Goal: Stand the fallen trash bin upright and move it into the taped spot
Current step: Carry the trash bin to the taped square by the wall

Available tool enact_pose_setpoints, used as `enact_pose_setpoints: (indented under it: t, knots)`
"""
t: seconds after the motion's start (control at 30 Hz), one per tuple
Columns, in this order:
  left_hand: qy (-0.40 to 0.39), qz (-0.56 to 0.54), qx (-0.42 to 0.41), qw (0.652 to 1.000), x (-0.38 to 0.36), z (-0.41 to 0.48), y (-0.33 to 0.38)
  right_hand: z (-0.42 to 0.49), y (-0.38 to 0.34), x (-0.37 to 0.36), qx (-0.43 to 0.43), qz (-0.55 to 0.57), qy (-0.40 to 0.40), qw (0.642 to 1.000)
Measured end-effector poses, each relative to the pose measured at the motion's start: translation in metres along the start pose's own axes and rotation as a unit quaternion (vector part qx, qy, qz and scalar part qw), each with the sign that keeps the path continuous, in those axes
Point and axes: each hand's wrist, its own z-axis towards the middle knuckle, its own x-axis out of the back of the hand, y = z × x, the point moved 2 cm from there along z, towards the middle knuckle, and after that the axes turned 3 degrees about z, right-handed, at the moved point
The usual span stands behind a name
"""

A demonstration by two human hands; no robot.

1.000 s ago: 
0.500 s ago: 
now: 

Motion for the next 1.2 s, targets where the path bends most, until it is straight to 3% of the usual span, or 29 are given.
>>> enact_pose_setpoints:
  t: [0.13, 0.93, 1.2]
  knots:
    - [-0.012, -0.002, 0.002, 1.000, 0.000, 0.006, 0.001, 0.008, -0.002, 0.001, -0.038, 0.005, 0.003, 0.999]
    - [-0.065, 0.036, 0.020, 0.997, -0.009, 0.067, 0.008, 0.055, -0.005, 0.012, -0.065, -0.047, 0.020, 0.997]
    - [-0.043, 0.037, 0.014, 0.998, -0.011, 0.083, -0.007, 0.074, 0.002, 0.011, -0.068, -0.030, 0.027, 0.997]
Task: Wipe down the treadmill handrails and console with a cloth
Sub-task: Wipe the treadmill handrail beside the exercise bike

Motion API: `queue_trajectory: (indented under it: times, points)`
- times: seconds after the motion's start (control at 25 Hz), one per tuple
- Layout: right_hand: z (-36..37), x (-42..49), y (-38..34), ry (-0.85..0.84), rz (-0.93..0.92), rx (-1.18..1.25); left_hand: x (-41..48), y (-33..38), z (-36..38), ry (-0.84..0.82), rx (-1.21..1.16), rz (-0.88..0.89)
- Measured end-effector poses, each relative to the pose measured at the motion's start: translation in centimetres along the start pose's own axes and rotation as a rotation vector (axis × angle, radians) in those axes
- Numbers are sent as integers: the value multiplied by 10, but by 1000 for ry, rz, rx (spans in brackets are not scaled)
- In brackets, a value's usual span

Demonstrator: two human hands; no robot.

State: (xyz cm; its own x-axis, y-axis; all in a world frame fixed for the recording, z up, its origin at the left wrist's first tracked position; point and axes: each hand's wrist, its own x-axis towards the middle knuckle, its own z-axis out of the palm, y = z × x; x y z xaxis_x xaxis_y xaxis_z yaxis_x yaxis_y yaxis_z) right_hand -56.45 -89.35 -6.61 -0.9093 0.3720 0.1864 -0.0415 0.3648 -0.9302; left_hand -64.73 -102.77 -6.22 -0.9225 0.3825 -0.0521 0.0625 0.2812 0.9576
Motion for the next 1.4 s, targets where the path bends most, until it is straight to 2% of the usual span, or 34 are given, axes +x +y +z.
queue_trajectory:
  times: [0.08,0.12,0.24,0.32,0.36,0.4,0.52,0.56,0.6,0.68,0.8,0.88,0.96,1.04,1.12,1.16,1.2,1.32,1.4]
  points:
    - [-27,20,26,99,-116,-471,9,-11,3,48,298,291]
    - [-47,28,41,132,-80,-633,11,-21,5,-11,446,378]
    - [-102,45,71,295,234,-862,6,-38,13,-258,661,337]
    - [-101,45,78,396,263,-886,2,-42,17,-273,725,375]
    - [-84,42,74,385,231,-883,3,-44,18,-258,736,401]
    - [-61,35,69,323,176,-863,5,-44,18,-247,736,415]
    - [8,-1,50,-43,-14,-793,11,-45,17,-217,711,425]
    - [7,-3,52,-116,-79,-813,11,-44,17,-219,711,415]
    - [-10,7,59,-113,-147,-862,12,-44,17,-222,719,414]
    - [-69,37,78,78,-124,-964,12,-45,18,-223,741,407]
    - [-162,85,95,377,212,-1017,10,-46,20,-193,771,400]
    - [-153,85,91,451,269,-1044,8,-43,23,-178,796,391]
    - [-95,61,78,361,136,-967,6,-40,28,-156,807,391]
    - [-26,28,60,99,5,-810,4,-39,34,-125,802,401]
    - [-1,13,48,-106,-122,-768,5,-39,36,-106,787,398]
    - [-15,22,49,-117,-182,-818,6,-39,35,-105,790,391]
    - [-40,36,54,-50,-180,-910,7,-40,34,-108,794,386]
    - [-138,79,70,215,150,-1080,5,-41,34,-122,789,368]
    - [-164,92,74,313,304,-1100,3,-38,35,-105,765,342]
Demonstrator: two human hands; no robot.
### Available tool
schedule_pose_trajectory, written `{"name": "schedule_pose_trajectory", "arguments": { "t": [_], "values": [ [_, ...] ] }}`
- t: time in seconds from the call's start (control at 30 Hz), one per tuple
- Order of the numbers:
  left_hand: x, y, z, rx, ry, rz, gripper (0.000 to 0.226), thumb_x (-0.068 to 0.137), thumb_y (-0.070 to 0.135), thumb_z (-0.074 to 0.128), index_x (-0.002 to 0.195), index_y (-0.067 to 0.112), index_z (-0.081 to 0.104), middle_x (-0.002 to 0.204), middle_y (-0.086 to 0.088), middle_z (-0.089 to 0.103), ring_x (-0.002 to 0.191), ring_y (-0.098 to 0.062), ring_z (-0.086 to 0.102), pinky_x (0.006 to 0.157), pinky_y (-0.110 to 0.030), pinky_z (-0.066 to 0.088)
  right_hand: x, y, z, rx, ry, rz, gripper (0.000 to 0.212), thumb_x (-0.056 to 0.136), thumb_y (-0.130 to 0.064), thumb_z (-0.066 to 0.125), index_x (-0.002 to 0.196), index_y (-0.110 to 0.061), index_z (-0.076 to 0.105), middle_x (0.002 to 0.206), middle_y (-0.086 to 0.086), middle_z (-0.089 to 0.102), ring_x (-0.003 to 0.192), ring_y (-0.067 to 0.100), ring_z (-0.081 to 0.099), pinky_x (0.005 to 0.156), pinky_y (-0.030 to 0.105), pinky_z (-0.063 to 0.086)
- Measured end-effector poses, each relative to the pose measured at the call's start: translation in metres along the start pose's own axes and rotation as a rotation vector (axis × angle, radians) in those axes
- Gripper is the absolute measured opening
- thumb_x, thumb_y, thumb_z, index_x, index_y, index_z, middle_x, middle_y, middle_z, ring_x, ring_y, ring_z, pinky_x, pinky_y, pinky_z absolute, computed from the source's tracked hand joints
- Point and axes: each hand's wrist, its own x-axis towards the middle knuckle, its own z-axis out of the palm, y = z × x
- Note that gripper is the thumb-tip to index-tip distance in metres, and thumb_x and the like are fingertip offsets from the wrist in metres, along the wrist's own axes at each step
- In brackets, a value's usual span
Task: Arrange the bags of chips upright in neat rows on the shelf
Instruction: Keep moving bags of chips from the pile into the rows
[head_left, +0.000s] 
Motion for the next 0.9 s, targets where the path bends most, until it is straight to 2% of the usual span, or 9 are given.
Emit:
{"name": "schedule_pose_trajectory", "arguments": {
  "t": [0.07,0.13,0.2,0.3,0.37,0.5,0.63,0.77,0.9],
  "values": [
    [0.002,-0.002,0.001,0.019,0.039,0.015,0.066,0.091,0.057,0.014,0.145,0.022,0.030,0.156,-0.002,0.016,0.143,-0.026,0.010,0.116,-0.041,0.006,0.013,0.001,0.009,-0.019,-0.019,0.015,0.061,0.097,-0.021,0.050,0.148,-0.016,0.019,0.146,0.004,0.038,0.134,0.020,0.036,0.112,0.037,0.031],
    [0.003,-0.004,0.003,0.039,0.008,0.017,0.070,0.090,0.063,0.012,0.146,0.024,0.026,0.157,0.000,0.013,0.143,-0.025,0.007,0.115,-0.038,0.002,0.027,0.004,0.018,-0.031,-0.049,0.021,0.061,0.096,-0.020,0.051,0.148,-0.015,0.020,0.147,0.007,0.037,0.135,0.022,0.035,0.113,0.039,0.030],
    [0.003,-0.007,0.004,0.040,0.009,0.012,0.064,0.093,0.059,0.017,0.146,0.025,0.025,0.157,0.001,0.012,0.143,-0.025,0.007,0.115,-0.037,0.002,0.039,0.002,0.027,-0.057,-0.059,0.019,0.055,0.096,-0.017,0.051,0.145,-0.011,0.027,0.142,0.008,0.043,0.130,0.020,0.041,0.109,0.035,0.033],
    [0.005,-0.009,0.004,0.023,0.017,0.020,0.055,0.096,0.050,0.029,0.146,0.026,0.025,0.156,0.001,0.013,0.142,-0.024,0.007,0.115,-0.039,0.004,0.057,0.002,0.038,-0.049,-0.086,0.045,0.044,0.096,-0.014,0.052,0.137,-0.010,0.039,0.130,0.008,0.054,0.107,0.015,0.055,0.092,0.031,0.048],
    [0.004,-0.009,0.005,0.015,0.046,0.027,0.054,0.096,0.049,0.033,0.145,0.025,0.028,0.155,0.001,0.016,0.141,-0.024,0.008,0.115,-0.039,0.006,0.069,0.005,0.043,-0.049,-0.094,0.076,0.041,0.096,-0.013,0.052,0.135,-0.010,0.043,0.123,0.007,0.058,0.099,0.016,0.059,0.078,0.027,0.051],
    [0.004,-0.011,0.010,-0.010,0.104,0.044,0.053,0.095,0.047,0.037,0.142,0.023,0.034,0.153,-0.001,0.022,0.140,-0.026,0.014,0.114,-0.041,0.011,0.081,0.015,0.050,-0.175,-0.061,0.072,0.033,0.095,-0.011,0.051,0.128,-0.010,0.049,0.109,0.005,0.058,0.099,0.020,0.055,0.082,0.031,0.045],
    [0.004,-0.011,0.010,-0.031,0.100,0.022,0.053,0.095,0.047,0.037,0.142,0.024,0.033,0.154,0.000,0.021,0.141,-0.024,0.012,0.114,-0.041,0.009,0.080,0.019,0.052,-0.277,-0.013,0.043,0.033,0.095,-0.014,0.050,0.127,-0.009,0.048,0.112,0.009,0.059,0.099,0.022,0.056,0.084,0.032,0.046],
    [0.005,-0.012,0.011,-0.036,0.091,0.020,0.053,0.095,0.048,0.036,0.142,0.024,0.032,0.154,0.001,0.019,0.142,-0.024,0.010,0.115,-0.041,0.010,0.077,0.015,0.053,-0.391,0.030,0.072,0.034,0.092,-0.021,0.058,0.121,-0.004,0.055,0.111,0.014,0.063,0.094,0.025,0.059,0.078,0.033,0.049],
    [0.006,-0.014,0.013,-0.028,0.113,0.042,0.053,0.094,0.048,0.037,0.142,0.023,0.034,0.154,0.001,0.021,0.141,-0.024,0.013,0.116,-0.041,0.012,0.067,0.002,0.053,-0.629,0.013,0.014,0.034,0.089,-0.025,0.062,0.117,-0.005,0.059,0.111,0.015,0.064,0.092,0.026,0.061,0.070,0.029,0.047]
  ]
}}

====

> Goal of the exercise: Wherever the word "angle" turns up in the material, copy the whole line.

> Output of the task:
- Measured end-effector poses, each relative to the pose measured at the motion's start: translation in centimetres along the start pose's own axes and rotation as a rotation vector (axis × angle, radians) in those axes
- Measured end-effector poses, each relative to the pose measured at the call's start: translation in metres along the start pose's own axes and rotation as a rotation vector (axis × angle, radians) in those axes

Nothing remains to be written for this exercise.